A trip to the Lykavittos, the 277m high city mountain of Athens, should not be missed because of the overwhelming view over the Greek capital.
The best view over the capital of Greece with its numerous sights is offered by the striking Lykavittos, also called Lycabettus. At 277 metres, the pyramid-shaped local mountain of Athens is the highest elevation in the city centre and surprisingly little frequented by tourists.
PICTURES: Lykavittos in Athens
In ancient Greece, Lykavittos hardly played a role. In former times, the hill was inhabited by wolves, which is still indicated by its name (Mountain of the Wolves). It was not until the 20th century that it was planted with trees and gradually developed into an excursion destination.
On the way to the Lykavittos
The climb to the top of Lykavittos begins at Kolonáki Square in the neighbourhood of the same name. Located between Lykavittos and Syntagma Square, the Kolonáki district is Athens' poshest office and business address. This is hardly comprehensible in the narrow canyons of houses with dense traffic, but nevertheless law firms and international fashion labels of the luxury class line the narrow pavements.
Start at Kolonáki Square
Kolonáki Square in the neighbourhood of the same name is the prime address for Athens' well-heeled to see and be seen. The prices in the cafés testify that you are dealing with the city's upper class here. International newspapers proclaim cosmopolitan flair in an almost blatant manner.
If you want to climb Lykavittos, you don't have to spend long here. You can quickly find the bus stop of line 60, which leads to the summit of Lykavittos. The footpaths up the mountain also start here, as does the funicular railway, which the Greeks call "teleferík".
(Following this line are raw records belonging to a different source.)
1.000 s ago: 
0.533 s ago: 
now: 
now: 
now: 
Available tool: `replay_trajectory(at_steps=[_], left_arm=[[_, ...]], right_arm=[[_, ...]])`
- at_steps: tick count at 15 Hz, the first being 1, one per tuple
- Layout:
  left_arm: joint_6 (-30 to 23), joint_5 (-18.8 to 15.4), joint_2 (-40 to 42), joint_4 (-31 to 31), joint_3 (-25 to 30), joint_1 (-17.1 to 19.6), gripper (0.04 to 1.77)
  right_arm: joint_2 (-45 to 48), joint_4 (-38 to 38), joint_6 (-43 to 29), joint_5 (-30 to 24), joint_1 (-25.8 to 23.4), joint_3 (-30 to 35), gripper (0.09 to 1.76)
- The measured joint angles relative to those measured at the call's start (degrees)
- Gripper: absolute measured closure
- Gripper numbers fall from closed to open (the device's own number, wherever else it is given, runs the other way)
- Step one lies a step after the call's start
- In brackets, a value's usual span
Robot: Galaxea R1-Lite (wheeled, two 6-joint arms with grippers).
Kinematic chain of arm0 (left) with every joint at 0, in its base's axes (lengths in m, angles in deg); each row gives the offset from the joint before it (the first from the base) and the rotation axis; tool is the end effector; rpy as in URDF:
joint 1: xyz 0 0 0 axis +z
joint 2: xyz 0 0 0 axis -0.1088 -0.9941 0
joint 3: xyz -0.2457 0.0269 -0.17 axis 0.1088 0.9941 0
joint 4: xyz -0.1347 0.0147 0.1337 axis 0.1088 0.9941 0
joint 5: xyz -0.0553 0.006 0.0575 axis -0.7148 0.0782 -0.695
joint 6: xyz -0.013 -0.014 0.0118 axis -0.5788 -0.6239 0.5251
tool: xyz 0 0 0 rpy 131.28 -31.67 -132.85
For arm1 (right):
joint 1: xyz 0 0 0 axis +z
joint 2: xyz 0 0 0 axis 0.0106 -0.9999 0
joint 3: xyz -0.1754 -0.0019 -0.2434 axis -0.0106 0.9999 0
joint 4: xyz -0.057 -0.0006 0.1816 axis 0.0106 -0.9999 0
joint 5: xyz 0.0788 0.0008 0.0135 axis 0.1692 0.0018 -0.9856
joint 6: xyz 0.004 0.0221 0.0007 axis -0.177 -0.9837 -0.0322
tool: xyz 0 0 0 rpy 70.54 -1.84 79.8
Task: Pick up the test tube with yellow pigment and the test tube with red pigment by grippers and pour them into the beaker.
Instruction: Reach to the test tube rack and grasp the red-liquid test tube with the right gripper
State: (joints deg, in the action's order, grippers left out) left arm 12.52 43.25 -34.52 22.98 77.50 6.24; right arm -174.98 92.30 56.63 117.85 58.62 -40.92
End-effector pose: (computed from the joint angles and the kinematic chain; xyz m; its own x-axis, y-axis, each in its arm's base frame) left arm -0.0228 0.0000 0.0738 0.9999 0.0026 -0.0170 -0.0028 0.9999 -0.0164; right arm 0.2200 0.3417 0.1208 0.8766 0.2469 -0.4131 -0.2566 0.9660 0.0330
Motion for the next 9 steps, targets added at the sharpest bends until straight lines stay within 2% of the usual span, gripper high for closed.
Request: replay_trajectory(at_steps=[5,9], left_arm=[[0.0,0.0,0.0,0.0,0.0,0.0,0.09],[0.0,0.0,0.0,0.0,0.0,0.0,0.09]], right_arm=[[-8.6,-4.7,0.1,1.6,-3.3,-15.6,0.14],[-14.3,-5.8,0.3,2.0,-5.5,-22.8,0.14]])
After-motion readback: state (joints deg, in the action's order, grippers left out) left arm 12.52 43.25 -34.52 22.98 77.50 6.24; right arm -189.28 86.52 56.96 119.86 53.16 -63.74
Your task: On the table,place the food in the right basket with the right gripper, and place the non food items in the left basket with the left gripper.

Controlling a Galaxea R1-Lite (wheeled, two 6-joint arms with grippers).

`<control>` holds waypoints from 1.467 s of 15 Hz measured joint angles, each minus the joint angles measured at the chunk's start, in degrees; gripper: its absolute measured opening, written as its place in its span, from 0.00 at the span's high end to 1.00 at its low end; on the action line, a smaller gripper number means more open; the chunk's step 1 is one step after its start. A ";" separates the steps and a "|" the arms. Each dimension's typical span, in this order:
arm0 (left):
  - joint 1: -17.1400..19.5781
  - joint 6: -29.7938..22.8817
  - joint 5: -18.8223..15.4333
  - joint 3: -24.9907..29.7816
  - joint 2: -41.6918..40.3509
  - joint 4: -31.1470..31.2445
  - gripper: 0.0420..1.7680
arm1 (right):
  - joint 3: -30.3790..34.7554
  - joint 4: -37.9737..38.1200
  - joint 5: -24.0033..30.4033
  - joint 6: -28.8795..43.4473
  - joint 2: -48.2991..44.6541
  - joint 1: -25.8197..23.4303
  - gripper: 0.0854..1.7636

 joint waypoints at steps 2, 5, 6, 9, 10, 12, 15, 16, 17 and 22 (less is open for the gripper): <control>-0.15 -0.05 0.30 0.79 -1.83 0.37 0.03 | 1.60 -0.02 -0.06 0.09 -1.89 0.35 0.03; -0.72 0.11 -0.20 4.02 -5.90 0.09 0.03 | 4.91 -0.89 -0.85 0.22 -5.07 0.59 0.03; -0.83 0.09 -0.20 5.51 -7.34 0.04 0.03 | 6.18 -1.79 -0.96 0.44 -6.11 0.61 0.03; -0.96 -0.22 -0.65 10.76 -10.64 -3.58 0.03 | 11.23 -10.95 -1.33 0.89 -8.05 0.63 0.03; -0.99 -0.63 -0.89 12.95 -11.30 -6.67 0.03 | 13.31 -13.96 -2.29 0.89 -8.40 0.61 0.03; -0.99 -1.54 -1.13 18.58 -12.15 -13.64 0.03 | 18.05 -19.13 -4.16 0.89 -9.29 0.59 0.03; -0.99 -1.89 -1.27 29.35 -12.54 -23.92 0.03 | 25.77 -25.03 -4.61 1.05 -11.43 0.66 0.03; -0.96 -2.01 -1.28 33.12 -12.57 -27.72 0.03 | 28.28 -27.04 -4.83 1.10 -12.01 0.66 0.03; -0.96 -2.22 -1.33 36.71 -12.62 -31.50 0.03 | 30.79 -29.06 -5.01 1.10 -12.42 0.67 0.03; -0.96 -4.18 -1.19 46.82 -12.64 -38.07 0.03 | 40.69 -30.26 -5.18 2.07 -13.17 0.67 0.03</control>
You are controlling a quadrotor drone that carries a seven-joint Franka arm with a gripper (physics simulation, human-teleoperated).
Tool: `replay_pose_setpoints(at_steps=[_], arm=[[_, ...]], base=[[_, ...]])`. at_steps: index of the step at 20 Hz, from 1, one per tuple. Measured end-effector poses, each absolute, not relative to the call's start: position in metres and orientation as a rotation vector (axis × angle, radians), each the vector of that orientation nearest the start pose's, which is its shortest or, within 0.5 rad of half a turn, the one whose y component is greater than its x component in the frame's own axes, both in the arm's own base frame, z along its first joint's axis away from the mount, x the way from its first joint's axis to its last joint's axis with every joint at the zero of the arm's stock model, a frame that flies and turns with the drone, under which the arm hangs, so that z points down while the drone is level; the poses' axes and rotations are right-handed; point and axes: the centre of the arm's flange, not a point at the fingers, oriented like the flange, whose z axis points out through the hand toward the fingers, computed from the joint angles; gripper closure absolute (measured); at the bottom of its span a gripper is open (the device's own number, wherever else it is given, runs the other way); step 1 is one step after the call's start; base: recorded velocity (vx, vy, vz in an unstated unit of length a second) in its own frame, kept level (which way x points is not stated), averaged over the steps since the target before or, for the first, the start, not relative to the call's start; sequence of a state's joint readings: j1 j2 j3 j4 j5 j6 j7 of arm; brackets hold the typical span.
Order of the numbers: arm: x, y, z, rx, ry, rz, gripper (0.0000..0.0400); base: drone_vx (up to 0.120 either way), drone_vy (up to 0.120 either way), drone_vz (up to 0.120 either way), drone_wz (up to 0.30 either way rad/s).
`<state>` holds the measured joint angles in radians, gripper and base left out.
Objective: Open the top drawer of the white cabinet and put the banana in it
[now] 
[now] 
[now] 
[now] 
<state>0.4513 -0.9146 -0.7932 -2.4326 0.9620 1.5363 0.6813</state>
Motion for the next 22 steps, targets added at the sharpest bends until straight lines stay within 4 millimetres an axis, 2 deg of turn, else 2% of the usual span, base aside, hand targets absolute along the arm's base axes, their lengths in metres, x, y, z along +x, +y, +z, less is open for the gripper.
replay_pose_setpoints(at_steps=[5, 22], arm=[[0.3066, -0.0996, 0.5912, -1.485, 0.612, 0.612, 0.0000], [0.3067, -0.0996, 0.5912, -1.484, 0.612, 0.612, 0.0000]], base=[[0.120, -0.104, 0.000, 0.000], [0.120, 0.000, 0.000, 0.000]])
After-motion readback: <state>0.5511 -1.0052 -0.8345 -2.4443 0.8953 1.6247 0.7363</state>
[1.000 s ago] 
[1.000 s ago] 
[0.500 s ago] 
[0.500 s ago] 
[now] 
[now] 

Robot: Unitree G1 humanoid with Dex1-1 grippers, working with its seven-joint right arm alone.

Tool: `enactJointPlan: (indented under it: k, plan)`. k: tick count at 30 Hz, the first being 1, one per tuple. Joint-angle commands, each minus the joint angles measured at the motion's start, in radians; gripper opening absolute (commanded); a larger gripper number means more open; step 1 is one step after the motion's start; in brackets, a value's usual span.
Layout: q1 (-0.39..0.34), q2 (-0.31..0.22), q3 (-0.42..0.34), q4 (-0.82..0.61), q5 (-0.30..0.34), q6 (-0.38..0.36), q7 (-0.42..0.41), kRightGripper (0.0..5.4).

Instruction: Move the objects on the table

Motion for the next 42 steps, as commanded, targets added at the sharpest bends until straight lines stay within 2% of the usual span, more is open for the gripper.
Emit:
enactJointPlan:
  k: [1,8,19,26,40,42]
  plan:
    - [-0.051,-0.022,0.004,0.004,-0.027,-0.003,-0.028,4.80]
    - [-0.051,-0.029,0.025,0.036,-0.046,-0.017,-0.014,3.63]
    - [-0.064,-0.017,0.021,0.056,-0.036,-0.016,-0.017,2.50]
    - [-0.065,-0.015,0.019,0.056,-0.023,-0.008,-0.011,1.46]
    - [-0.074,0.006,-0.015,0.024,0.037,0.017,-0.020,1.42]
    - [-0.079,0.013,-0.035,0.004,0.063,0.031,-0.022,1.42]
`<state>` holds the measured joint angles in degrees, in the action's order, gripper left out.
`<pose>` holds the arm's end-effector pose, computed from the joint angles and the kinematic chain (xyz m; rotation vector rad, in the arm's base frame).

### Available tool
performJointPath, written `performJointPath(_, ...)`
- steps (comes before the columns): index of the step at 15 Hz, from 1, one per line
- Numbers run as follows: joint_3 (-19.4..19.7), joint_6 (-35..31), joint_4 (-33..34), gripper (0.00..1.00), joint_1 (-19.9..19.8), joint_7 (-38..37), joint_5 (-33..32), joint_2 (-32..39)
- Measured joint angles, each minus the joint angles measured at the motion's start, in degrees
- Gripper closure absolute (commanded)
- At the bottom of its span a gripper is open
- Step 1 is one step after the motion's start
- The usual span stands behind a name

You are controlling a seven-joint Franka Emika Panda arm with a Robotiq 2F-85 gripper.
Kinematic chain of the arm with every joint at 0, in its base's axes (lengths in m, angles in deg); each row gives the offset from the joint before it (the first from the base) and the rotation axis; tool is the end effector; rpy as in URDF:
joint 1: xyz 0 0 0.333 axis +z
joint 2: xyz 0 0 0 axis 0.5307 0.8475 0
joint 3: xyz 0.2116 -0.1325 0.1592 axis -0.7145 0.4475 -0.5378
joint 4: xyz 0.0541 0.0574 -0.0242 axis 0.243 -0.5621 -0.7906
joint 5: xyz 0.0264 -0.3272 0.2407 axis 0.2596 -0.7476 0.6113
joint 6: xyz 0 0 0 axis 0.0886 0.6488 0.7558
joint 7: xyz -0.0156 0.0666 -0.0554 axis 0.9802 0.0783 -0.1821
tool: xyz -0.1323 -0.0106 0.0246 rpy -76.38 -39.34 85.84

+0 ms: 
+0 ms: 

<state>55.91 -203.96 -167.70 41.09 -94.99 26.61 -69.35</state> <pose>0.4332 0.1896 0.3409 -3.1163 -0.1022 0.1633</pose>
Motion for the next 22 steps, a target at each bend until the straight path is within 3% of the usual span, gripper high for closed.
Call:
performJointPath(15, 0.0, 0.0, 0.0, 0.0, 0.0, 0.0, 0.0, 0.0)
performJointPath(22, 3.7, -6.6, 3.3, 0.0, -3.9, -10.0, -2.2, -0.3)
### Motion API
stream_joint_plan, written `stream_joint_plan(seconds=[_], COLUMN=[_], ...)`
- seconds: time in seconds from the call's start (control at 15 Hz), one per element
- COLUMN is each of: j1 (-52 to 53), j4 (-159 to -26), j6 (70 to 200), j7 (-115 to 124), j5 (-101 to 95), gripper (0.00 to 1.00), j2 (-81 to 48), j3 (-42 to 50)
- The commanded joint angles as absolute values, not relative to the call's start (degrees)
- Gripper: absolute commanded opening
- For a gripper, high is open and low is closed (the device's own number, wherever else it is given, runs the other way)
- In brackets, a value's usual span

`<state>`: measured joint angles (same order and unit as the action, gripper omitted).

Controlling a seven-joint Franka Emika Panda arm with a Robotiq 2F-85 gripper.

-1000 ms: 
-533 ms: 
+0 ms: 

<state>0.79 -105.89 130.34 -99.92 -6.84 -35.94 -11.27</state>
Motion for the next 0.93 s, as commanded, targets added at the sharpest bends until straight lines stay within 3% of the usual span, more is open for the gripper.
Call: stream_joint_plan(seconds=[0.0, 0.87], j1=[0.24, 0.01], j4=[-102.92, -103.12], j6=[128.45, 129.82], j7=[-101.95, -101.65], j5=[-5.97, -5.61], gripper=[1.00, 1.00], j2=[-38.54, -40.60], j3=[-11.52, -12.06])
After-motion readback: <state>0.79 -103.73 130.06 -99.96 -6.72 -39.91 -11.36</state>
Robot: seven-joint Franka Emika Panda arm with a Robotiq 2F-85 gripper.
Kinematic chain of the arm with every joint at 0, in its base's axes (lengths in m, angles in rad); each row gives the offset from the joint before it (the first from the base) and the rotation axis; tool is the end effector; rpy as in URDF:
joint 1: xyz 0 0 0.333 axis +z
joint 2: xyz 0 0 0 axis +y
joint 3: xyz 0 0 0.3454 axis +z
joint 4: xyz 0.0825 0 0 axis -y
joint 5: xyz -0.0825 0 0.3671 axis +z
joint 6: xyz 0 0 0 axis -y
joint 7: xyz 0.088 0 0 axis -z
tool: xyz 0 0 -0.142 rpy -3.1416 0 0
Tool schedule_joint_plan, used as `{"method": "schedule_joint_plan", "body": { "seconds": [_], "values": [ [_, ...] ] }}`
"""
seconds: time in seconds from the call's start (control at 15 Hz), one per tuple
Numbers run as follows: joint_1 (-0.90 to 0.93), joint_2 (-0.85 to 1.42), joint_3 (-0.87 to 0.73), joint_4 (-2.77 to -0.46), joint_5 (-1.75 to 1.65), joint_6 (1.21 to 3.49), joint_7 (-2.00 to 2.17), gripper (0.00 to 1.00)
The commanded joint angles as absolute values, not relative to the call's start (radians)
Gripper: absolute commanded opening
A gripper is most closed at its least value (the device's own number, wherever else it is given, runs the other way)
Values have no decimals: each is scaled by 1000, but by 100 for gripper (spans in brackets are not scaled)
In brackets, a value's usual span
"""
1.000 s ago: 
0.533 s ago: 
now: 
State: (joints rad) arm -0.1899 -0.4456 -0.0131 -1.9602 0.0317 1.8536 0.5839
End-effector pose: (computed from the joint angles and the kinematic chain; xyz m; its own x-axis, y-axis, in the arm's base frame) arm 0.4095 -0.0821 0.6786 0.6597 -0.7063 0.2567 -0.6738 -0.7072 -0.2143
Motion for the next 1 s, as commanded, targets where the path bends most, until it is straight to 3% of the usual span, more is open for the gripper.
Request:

The journey by bus or train only takes a few minutes, on foot it takes half an hour on winding paths through idyllic nature. But this includes several breaks that you are sure to take in order to take in the ever-increasing panoramic view of Athens.
St. George's Chapel on the Summit
At the highest point of Lykavittos, surrounded by a viewing platform and a café, sits a whitewashed little church dedicated to Saint George. The Orthodox chapel of Ágios Geórgios was built in 1834, despite its much older appearance, and its interior is decorated with elaborate Byzantine frescoes.
Panoramic view from Lykavittos
From the terrace in front of the church you have probably the most spectacular view in all of Athens. Amidst the snow-white sea of houses, the hill of the Acropolis is enthroned, wonderfully illuminated at night. The slender, solitary columns of the Temple of Zeus and the Panathenaic Stadium are also easy to make out. Beyond, the city stretches across the Saronic Gulf to the Peloponnese, where the sea glistens in the distance.
On the other side, the view falls over the mountains towards the north and the open-air theatre from 1965, where concerts and theatre events take place in summer. For dreamlike photos and overwhelming impressions, you should definitely plan more than a few minutes on the Lykavittos!